Re: ORDER BY and IDENTITY
From: Questar (Questar_at_newsgroup.nospam)
Date: 12/21/04
- Next message: Hugo Kornelis: "Re: If or case?"
- Previous message: Brandon Lilly: "RE: If or case?"
- In reply to: Itzik Ben-Gan: "Re: ORDER BY and IDENTITY"
- Next in thread: Itzik Ben-Gan: "Re: ORDER BY and IDENTITY"
- Reply: Itzik Ben-Gan: "Re: ORDER BY and IDENTITY"
- Messages sorted by: [ date ] [ thread ]

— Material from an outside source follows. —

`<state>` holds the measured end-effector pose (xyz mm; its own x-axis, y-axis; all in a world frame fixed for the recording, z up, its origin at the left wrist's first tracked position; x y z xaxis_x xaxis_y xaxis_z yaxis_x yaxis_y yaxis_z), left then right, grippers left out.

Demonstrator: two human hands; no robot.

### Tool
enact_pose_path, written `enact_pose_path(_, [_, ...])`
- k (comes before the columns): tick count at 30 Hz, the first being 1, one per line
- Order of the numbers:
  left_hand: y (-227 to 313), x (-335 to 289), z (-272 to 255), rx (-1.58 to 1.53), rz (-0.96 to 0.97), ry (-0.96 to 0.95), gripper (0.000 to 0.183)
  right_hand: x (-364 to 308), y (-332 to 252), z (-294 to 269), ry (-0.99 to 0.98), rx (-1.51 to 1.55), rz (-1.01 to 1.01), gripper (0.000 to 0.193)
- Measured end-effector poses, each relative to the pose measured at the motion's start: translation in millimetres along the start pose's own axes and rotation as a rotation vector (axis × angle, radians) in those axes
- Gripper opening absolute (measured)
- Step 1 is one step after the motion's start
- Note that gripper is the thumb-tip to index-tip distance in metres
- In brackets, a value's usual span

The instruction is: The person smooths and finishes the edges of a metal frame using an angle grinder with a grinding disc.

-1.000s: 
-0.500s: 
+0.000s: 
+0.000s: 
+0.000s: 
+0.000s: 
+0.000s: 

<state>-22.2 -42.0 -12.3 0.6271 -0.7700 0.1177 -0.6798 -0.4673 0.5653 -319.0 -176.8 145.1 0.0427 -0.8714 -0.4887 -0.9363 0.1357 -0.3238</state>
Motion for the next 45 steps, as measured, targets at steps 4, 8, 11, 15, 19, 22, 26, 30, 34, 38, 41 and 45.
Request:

Date: Tue, 21 Dec 2004 07:13:01 -0800
Thanks for your comments, Itzik. I appreciate your efforts in getting a
definitive response from Microsoft.
Please try not to characterize my questions on this issue as merely a "what
seems right to you [me]" issue. Admittedly, I do not have the SQL Server
business connections that you do. It does not follow from that that my
database opinions and questions should be dismissed. I have significant
experience with software development, databases, and SQL Server. I think
there's plenty of evidence to suggest that some of the most vocal SQL Server
pundits have done less in-depth work with T-SQL than I have done.
I view Technique 1 and Technique 3 as being basically the same, and
different from Technique 2. My comments here pertain to Technique 2.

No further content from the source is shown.